* **Brief**: Each line below that contains "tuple" should be counted; give the total alone.

[Dataset excerpts]

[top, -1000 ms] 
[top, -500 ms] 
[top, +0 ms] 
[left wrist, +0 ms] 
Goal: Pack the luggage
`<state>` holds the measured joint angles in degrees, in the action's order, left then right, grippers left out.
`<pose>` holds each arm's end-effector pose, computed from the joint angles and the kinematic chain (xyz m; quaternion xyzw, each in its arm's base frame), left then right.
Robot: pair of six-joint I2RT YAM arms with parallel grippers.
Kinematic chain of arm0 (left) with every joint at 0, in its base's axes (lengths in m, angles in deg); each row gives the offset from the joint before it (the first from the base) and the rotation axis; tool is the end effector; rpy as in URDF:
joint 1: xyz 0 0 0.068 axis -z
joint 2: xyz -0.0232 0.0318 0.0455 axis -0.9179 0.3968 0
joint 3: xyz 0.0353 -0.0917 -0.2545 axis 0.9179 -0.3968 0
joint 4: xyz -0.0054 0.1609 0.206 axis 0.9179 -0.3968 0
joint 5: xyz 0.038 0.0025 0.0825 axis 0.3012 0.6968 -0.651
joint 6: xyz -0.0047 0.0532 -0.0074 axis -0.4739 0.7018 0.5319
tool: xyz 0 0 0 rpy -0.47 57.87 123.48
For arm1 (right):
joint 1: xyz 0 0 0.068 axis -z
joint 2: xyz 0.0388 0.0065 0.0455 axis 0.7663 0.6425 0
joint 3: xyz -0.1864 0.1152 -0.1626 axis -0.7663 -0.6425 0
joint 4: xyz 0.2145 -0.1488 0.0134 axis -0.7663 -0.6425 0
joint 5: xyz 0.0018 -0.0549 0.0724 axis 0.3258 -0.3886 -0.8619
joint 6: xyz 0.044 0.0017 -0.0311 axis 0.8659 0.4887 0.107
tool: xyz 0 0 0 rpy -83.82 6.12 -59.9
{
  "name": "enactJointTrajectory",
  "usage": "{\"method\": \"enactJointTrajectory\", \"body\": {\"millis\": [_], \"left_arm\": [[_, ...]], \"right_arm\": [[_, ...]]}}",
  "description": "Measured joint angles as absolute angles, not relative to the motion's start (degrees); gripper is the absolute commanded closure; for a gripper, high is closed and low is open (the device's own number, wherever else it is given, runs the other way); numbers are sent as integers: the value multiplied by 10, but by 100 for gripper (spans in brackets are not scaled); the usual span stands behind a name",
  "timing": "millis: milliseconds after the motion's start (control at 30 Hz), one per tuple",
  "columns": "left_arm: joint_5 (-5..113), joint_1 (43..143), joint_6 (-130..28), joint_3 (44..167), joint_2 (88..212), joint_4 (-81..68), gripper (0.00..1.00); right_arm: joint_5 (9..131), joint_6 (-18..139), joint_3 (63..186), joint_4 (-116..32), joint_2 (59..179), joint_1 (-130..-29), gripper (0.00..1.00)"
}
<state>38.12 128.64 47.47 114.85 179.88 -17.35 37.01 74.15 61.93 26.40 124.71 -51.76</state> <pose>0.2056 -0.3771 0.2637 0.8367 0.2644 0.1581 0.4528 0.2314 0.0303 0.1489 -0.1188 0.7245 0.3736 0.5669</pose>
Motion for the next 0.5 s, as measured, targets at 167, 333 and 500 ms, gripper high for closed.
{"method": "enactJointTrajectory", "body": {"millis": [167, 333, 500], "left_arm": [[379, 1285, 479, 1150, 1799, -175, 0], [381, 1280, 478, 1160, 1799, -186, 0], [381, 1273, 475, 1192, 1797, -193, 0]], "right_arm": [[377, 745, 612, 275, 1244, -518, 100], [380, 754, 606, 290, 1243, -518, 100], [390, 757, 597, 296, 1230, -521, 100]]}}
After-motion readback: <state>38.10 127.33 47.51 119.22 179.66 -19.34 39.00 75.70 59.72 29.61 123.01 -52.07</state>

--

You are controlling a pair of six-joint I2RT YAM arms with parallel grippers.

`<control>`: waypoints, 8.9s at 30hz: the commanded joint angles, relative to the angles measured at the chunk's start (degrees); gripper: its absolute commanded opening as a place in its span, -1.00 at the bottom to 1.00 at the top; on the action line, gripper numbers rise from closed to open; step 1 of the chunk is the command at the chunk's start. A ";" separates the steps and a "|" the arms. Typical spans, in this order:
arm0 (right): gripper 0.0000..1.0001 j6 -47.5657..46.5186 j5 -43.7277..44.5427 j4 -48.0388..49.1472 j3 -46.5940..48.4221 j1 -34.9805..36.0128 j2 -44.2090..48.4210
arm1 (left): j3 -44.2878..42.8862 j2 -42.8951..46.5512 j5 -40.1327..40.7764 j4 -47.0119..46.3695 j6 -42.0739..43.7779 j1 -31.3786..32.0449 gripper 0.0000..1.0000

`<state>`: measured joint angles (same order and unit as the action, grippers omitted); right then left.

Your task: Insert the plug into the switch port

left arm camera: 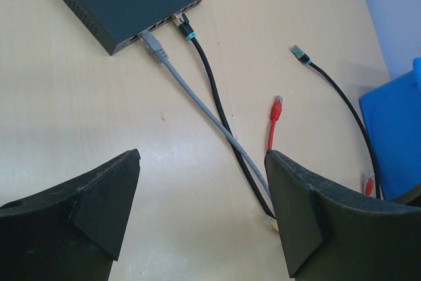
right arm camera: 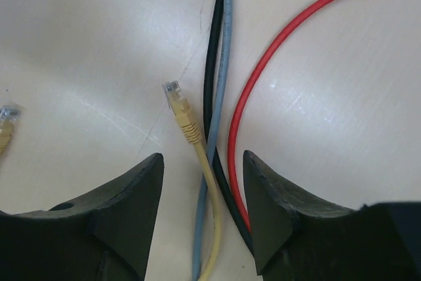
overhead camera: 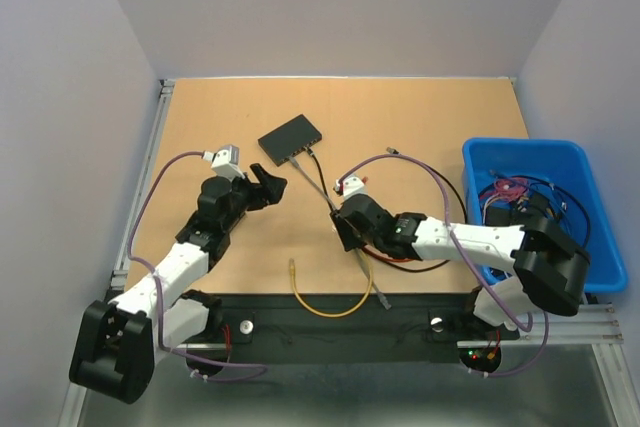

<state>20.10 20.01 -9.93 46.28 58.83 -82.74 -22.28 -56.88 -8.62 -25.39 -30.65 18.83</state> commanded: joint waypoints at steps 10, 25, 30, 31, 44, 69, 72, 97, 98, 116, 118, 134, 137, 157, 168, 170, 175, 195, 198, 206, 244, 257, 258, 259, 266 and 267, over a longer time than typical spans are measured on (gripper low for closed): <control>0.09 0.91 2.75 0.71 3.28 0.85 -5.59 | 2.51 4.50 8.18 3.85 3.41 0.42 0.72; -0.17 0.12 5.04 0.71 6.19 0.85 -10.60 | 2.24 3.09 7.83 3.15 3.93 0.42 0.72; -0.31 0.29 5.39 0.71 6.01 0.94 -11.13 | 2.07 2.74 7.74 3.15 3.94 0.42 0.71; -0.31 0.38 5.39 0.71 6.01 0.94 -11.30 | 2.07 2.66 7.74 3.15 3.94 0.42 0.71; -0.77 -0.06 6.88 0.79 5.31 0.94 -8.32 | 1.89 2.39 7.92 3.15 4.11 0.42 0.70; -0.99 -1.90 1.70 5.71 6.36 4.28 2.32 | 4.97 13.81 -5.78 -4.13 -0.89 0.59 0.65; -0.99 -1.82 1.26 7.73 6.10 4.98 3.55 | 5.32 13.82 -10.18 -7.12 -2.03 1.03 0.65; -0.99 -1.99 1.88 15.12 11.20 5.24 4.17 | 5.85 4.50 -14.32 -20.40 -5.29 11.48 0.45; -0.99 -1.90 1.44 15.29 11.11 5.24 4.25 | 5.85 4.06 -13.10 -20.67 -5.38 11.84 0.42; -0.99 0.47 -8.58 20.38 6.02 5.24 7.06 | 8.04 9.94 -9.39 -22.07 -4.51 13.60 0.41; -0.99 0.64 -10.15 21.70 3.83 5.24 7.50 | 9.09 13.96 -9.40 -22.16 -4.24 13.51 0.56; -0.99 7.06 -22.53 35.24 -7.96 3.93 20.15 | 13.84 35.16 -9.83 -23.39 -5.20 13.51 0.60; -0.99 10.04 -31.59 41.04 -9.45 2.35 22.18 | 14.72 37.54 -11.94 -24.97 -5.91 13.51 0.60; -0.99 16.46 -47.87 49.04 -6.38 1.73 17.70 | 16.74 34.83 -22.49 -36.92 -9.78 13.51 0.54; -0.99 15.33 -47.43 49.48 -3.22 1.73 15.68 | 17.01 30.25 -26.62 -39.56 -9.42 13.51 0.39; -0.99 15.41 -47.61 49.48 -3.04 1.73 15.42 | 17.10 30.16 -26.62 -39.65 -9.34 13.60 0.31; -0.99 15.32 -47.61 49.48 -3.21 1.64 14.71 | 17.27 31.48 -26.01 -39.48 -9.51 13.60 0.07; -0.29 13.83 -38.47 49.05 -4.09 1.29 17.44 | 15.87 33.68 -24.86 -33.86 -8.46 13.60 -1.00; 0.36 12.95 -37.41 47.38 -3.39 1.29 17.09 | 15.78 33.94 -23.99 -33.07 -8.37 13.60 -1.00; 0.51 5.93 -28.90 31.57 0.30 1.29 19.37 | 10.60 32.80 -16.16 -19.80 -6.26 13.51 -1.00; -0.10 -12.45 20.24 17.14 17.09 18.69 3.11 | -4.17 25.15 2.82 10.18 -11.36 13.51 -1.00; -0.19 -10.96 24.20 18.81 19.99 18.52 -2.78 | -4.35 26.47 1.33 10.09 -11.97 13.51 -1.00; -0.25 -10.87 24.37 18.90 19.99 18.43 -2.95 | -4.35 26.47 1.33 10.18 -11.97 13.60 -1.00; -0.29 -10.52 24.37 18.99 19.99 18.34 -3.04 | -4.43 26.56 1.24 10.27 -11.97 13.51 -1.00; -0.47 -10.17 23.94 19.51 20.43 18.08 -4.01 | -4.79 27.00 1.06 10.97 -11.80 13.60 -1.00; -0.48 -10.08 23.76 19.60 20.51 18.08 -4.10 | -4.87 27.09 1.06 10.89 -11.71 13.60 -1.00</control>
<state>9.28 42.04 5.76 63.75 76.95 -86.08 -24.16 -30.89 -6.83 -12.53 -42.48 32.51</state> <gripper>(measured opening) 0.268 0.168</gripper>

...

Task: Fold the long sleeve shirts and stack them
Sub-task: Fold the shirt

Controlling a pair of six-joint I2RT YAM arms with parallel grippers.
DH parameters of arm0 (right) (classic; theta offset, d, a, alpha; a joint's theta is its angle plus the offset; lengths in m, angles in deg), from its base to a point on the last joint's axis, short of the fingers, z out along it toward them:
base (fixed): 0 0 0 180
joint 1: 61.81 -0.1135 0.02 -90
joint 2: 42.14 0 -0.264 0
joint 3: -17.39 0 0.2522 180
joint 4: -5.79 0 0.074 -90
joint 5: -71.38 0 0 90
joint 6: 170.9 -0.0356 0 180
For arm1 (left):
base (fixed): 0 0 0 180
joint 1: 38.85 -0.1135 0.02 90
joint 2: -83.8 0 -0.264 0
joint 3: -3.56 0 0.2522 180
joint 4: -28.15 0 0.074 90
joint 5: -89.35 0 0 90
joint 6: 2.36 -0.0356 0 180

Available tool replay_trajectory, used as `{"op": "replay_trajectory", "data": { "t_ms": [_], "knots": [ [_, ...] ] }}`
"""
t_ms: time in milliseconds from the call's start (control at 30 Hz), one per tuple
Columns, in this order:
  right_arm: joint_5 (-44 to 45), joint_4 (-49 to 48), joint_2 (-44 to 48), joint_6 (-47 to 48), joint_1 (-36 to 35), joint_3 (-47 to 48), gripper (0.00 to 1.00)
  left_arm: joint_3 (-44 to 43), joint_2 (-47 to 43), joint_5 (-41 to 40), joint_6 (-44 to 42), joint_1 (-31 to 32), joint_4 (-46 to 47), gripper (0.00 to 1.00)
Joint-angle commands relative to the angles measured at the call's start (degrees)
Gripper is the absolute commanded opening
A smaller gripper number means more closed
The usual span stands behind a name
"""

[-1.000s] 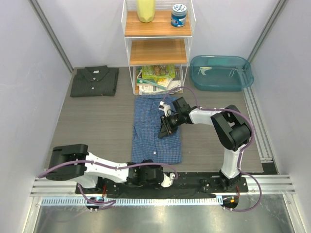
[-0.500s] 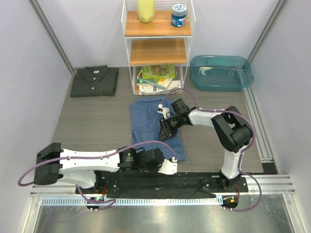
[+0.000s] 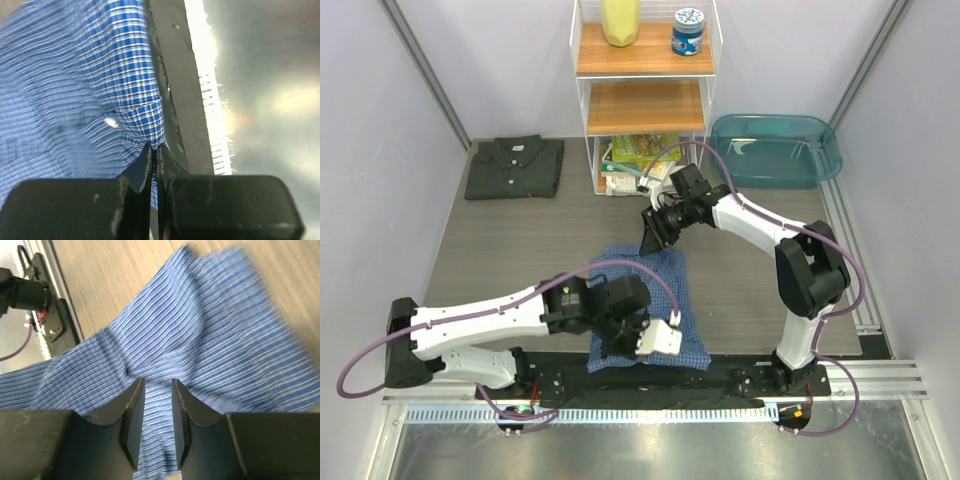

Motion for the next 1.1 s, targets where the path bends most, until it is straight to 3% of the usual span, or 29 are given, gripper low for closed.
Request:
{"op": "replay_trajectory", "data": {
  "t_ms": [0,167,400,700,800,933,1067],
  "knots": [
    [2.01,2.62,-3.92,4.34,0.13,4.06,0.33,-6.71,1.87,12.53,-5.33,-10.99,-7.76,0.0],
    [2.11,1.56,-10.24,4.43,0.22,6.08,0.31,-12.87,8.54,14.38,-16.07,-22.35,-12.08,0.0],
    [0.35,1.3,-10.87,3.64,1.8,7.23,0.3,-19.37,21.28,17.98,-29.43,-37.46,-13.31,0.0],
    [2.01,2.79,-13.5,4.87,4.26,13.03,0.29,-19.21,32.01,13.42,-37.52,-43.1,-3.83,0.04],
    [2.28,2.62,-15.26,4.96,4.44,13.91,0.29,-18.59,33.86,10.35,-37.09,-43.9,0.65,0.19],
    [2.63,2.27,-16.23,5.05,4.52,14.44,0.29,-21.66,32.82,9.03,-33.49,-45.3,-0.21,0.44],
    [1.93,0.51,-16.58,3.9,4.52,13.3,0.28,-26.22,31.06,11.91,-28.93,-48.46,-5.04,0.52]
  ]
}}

* **Response to the task**: 2